Activity — In the following listing, find the lines containing "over" and report them.

Supplied material —
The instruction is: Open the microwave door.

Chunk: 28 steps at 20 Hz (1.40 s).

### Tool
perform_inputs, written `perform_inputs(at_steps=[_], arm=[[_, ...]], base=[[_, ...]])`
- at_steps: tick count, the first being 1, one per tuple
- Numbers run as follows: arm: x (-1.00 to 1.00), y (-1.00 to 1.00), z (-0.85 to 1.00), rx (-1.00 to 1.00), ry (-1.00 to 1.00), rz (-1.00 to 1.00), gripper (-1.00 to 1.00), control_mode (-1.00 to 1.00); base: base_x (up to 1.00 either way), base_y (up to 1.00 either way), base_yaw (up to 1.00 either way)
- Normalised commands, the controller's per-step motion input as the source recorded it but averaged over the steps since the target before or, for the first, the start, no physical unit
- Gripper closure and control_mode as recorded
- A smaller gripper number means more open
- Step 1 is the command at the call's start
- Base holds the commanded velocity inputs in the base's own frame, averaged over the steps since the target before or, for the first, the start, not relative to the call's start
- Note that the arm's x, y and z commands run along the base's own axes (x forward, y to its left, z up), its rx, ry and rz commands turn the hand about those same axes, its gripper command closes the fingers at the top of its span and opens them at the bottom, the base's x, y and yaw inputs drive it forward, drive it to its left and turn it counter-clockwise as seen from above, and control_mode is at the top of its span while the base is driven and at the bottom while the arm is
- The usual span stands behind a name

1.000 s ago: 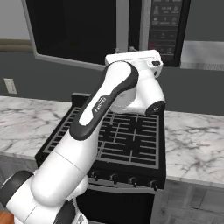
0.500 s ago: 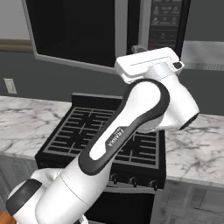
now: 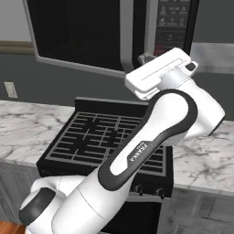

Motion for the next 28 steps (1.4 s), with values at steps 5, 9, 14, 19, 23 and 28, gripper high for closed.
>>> perform_inputs(at_steps=[5, 9, 14, 19, 23, 28], arm=[[0.02, -0.04, -0.02, -0.2, -0.23, 0.0, -1.0, -1.0], [0.15, -0.01, 0.0, -0.19, -0.26, 0.0, -1.0, -1.0], [0.54, -0.01, -0.19, -0.31, -0.17, 0.0, -1.0, -1.0], [0.74, -0.55, -0.04, -0.15, 0.0, 0.0, -1.0, -1.0], [0.83, -0.57, 0.0, -0.09, 0.0, 0.0, -1.0, -1.0], [0.54, -0.01, 0.0, -0.09, -0.03, 0.0, -1.0, -1.0]], base=[[0.0, 0.0, 0.0], [0.0, 0.0, 0.0], [0.0, 0.0, 0.0], [0.0, 0.0, 0.0], [0.0, 0.0, 0.0], [0.0, 0.0, 0.0]])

Output below —
- Normalised commands, the controller's per-step motion input as the source recorded it but averaged over the steps since the target before or, for the first, the start, no physical unit
- Base holds the commanded velocity inputs in the base's own frame, averaged over the steps since the target before or, for the first, the start, not relative to the call's start

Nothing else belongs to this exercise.